If $$P@ = \frac{P}{P-1}$$, what is the value of $$P@@$$?

A. $$\frac {P}{P-1}$$
B. $$\frac{1}{P}$$
C. $$P$$
D. $$2 - P$$
E. $$P - 1$$

Solution 1. Pick numbers. If $$P = 2$$. Then $$P@ = \frac{2}{2 - 1} = 2$$. If $$P@ = P$$, then $$P@@ = P$$.
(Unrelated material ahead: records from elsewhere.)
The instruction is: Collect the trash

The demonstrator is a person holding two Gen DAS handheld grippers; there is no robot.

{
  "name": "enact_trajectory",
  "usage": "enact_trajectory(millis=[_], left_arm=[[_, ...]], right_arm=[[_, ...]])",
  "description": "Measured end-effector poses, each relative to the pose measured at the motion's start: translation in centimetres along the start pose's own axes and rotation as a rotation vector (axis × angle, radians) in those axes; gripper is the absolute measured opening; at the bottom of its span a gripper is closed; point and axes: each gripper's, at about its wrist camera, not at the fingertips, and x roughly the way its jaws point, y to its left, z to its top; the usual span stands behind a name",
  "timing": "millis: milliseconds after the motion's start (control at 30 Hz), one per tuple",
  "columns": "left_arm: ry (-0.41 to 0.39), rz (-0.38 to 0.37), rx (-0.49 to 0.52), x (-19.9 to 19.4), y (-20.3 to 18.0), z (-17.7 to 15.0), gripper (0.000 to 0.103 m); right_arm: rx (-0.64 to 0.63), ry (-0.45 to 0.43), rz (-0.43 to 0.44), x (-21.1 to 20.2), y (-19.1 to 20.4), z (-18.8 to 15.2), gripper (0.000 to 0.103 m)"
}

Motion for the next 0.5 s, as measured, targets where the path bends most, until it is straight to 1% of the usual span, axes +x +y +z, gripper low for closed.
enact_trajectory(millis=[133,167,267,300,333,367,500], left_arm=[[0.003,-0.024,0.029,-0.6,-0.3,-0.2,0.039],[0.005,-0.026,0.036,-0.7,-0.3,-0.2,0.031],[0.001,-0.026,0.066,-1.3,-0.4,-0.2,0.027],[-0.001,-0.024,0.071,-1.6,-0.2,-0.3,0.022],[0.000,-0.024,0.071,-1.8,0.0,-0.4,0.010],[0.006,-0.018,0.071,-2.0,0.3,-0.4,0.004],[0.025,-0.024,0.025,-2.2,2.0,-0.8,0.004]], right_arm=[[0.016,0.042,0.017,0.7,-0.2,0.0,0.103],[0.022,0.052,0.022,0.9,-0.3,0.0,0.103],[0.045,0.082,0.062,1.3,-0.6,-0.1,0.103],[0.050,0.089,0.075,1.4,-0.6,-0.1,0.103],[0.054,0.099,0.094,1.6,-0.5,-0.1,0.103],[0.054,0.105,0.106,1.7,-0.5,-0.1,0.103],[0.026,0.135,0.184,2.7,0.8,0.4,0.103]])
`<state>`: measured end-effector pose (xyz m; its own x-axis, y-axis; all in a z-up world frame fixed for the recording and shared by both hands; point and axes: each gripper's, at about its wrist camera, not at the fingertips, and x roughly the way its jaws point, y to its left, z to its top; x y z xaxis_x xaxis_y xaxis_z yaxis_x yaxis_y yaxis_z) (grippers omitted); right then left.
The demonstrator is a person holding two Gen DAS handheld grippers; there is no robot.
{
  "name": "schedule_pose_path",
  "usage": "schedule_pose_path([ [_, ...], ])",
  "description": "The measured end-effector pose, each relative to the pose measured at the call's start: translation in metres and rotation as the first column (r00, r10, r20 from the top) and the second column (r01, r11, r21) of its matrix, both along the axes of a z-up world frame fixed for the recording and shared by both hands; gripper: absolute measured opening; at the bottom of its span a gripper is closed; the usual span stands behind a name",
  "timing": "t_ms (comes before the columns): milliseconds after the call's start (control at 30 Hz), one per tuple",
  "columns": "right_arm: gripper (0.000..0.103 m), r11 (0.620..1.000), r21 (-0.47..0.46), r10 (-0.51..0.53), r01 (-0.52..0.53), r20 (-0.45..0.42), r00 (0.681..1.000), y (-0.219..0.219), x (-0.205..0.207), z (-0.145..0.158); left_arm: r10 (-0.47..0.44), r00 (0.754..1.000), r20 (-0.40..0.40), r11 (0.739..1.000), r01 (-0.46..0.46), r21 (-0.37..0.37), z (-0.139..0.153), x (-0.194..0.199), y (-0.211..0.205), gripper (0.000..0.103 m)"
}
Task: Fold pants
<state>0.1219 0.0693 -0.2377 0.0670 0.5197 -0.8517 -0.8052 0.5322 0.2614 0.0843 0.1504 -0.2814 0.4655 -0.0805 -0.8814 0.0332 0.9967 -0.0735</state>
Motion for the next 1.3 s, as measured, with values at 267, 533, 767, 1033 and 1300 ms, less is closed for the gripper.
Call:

Solution 2. Algebra: $$P@ = \frac{P}{(P-1)}$$. Take this value and substitute it for $$P$$ to find $$P@@$$. We will get $$\frac{\frac{P}{(P-1)}}{\frac{P}{(P-1)} - 1}$$. Simplify to get the following expression: $$\frac{\frac{P}{(P-1)}}{\frac{1}{(P-1)}}$$. Dividing eliminates $$P-1$$ and we get $$\frac{P}{1}$$ or P.

Bunuel

This question took me a minute to understand. I do not mean to come out questioning your explanation, but I am not sure it was complete.

The picking number explanation might not be complete. It is my understanding that 2 is a unique number and should be avoided when using the testing cases approach. For example, if we set 4 = P the explanation P@=P, so P@@ = P does not work.

For example if P = 4: 4/(4-1) -> P@ = 4/3 this does not yield the result P@=P so you cannot then use the logic suggested above to find that P@@ = P. It is not until we substitute again that we find P@@=P.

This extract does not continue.